🤖 AI Summary
This work addresses the lack of egocentric 3D spatial reasoning across non-co-occurring frames in vision-language models (VLMs). To this end, we introduce Disjoint-3DQA—the first generative, non-co-occurring 3D spatial question-answering benchmark—built upon egocentric videos. It systematically evaluates models’ ability to infer inter-frame object spatial relationships via trajectory prompting, bird’s-eye-view projection, and ablation with oracle 3D coordinates. Experiments on seven state-of-the-art VLMs reveal: (1) average accuracy is 28% lower than human performance; (2) accuracy drops sharply by 30% as temporal separation increases; and (3) incorporating oracle 3D coordinates improves accuracy by 20%, underscoring the critical role of geometric priors. Disjoint-3DQA establishes a novel evaluation paradigm and diagnostic toolkit for temporal 3D scene understanding, enabling fine-grained analysis of spatiotemporal reasoning deficits in VLMs.
📝 Abstract
An embodied AI assistant operating on egocentric video must integrate spatial cues across time - for instance, determining where an object A, glimpsed a few moments ago lies relative to an object B encountered later.
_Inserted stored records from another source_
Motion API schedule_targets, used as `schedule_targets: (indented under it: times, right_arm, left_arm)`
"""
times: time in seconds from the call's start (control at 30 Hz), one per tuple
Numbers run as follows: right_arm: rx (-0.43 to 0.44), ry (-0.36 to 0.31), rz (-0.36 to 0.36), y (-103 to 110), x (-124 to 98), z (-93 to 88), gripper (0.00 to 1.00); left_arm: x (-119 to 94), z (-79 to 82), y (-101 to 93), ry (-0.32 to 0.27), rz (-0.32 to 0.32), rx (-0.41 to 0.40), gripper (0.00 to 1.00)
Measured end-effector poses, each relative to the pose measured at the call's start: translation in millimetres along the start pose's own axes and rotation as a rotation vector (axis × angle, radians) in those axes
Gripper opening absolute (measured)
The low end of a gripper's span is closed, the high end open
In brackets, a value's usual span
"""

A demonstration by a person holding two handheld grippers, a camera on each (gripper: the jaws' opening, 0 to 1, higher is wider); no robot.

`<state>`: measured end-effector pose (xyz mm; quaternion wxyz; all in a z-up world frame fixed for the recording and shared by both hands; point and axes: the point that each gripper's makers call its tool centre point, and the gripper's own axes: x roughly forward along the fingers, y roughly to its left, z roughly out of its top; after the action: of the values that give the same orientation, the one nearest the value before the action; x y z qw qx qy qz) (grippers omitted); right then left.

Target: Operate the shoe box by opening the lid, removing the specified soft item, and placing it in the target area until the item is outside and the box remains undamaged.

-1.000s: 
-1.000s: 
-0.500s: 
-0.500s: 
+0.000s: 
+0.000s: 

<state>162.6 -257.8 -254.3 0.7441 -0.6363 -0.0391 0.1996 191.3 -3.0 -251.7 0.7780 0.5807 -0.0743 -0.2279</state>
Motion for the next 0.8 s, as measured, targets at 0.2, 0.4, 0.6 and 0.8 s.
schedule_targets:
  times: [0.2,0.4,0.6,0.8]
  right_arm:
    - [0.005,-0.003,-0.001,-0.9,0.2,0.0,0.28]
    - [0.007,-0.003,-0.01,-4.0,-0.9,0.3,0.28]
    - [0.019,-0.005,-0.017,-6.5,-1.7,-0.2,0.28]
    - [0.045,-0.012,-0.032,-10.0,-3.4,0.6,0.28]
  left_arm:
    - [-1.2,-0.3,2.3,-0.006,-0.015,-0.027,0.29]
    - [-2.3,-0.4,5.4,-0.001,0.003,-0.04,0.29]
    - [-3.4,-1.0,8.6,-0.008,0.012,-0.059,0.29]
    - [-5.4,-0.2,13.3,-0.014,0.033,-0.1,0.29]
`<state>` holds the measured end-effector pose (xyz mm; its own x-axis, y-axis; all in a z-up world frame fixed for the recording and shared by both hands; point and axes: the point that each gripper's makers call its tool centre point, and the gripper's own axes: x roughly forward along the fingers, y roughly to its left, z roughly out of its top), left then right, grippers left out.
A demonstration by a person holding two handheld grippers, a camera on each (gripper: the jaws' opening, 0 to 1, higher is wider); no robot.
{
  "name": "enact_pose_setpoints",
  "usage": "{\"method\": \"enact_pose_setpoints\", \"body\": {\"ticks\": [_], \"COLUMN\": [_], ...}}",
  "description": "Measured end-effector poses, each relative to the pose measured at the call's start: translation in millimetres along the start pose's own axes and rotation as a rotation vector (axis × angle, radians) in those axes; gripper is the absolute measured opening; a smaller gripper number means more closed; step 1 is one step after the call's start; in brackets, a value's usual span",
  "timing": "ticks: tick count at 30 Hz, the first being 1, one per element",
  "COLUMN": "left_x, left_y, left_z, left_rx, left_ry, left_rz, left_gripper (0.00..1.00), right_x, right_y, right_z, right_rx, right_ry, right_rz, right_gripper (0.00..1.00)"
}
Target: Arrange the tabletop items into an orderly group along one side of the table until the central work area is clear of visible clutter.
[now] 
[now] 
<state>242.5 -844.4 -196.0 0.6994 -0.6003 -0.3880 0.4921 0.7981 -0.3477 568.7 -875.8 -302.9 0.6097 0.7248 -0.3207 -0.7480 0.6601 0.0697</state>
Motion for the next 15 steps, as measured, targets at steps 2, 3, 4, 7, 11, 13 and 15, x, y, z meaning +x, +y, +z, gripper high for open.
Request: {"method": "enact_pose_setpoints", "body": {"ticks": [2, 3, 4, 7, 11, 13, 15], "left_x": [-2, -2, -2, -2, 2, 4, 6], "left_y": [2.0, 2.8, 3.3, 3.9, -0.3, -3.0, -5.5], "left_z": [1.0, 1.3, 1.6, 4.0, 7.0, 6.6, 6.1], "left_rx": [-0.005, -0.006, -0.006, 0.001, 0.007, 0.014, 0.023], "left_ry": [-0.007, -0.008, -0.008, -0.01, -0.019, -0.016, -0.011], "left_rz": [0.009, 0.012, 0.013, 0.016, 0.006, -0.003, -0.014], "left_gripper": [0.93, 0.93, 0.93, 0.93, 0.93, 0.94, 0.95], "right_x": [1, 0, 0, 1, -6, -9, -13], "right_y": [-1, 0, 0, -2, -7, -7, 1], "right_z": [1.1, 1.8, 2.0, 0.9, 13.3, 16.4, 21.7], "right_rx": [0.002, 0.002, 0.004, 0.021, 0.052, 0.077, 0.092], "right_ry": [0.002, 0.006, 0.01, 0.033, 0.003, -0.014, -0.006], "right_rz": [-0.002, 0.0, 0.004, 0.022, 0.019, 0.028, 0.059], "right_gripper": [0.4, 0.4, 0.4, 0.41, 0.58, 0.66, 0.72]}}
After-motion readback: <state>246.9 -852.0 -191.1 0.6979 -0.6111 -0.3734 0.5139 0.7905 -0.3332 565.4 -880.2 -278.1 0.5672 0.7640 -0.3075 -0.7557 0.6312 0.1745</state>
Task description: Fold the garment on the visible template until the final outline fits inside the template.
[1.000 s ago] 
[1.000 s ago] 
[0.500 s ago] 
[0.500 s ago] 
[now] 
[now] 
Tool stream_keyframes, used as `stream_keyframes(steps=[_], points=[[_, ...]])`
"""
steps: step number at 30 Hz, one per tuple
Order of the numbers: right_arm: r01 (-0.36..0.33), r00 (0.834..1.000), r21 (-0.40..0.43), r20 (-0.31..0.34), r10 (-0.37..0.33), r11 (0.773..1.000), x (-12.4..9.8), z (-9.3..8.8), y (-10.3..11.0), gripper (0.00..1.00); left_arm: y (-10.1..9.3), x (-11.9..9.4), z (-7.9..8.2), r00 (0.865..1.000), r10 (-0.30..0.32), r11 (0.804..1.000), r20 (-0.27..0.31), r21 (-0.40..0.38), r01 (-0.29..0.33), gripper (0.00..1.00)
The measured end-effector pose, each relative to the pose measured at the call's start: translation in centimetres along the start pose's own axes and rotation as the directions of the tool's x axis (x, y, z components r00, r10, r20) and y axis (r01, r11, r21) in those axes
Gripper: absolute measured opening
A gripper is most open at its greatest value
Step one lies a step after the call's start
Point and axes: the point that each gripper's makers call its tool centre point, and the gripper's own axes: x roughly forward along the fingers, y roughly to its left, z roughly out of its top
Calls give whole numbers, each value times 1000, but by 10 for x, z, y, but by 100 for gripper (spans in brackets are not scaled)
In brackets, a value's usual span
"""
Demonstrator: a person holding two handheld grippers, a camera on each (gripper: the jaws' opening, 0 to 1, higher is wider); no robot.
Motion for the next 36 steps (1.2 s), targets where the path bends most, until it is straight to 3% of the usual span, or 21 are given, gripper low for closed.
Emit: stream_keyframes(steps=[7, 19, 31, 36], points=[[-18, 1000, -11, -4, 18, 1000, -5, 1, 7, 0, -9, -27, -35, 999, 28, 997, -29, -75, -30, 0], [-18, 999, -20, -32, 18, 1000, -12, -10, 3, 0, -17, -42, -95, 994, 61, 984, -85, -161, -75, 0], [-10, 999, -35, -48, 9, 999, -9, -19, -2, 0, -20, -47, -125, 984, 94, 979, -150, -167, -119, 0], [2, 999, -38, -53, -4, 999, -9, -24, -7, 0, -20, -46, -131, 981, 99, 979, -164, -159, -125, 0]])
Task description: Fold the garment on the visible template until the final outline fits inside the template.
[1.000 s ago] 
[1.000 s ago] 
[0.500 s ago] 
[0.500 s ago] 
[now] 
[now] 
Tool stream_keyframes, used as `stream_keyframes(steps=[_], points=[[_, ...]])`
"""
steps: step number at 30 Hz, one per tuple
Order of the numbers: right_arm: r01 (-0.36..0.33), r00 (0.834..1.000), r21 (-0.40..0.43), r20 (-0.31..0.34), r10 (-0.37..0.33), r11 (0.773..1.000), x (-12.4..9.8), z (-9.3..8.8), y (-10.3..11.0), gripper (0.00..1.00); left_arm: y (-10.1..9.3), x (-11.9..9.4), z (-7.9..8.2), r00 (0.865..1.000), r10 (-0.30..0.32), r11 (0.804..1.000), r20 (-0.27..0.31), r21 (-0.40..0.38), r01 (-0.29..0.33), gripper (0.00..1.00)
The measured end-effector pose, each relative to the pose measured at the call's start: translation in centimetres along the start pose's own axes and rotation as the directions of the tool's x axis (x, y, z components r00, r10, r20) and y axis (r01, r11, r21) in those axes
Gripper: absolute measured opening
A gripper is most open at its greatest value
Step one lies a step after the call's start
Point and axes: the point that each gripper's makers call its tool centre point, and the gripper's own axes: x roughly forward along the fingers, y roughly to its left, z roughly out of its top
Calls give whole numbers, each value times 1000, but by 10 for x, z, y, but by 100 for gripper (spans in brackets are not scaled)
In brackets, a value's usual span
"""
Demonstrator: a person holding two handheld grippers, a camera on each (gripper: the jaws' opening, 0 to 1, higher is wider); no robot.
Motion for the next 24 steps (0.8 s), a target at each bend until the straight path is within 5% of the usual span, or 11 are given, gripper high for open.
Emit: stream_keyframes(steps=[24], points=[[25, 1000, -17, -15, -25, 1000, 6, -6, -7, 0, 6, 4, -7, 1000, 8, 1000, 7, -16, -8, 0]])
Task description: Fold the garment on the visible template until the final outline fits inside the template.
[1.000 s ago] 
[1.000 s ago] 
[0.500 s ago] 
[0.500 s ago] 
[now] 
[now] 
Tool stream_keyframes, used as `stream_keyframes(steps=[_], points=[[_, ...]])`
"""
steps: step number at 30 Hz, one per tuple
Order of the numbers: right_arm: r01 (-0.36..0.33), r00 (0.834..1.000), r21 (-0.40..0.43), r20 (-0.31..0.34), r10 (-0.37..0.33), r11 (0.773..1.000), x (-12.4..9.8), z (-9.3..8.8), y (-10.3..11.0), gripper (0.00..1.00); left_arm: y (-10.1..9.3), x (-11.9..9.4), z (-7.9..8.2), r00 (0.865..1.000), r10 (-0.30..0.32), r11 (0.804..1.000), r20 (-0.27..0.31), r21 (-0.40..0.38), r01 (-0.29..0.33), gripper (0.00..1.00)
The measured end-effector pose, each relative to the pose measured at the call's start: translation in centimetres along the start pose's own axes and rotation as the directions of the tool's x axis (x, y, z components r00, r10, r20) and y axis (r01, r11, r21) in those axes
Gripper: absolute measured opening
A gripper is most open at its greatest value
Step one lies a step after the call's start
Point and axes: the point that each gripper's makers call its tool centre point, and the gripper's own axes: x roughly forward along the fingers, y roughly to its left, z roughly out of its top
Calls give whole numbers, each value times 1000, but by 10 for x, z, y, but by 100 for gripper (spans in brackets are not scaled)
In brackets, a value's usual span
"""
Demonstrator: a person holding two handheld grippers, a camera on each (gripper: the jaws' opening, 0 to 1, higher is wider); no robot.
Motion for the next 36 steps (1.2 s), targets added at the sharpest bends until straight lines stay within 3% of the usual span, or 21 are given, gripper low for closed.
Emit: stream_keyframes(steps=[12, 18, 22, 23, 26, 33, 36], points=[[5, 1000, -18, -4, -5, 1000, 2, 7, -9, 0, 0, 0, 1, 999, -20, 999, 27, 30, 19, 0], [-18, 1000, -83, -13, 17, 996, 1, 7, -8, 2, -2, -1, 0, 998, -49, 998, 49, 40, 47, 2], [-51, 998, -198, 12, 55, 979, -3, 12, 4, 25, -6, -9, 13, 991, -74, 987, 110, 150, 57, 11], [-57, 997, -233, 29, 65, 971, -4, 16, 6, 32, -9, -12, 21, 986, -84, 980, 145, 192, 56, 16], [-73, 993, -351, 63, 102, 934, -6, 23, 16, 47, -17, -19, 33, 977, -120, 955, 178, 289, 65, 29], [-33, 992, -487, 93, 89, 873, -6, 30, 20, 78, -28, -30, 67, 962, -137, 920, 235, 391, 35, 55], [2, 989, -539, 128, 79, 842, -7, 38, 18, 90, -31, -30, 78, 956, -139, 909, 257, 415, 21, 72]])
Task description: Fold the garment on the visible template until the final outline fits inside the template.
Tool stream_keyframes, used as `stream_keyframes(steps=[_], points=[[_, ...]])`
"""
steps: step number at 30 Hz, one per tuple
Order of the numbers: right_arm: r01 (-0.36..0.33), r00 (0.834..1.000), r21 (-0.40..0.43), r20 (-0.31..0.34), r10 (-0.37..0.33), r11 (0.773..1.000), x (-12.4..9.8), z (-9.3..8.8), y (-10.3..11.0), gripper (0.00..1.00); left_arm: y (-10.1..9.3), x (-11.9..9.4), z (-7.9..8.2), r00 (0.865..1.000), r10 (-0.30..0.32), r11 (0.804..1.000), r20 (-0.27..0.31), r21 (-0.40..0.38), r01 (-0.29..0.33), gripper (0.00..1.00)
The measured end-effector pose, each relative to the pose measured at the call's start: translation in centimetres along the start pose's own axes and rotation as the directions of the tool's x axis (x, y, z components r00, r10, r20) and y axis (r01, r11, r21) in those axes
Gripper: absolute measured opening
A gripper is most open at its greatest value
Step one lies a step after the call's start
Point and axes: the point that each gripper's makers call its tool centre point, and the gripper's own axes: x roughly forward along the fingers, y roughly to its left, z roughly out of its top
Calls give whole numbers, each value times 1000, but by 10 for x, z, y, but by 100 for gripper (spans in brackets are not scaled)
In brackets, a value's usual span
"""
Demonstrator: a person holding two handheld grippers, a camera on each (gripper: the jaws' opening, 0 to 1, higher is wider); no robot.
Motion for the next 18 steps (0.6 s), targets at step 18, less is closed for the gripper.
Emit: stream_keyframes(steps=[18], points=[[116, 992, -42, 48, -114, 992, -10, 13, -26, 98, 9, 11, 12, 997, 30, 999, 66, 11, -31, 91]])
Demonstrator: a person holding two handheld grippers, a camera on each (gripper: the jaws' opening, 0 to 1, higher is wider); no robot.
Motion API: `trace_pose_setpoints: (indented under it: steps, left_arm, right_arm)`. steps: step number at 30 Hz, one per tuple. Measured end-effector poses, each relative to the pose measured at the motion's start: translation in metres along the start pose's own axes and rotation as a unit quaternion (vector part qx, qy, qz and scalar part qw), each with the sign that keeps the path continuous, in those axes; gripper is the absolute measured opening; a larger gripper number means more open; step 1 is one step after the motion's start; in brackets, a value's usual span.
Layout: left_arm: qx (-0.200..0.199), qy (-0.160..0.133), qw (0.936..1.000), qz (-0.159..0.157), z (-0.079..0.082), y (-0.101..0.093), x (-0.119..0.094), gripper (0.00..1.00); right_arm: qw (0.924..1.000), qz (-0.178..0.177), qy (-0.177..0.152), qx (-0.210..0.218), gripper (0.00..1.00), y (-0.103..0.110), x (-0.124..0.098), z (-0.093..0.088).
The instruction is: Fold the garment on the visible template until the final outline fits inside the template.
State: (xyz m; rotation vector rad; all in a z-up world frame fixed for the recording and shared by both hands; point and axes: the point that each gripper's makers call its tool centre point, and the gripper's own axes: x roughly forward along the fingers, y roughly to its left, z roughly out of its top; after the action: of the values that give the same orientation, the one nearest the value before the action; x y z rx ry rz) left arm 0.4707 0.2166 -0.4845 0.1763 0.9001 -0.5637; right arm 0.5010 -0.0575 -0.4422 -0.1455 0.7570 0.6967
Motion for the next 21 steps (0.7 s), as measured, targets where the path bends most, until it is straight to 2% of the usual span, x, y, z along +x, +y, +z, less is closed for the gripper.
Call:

We introduce Disjoint-3DQA , a generative QA benchmark that evaluates this ability of VLMs by posing questions about object pairs that are not co-visible in the same frame. We evaluated seven state-of-the-art VLMs and found that models lag behind human performance by 28%, with steeper declines in accuracy (60% to 30 %) as the temporal gap widens. Our analysis further reveals that providing trajectories or bird's-eye-view projections to VLMs results in only marginal improvements, whereas providing oracle 3D coordinates leads to a substantial 20% performance increase. This highlights a core bottleneck of multi-frame VLMs in constructing and maintaining 3D scene representations over time from visual signals. Disjoint-3DQA therefore sets a clear, measurable challenge for long-horizon spatial reasoning and aims to catalyze future research at the intersection of vision, language, and embodied AI.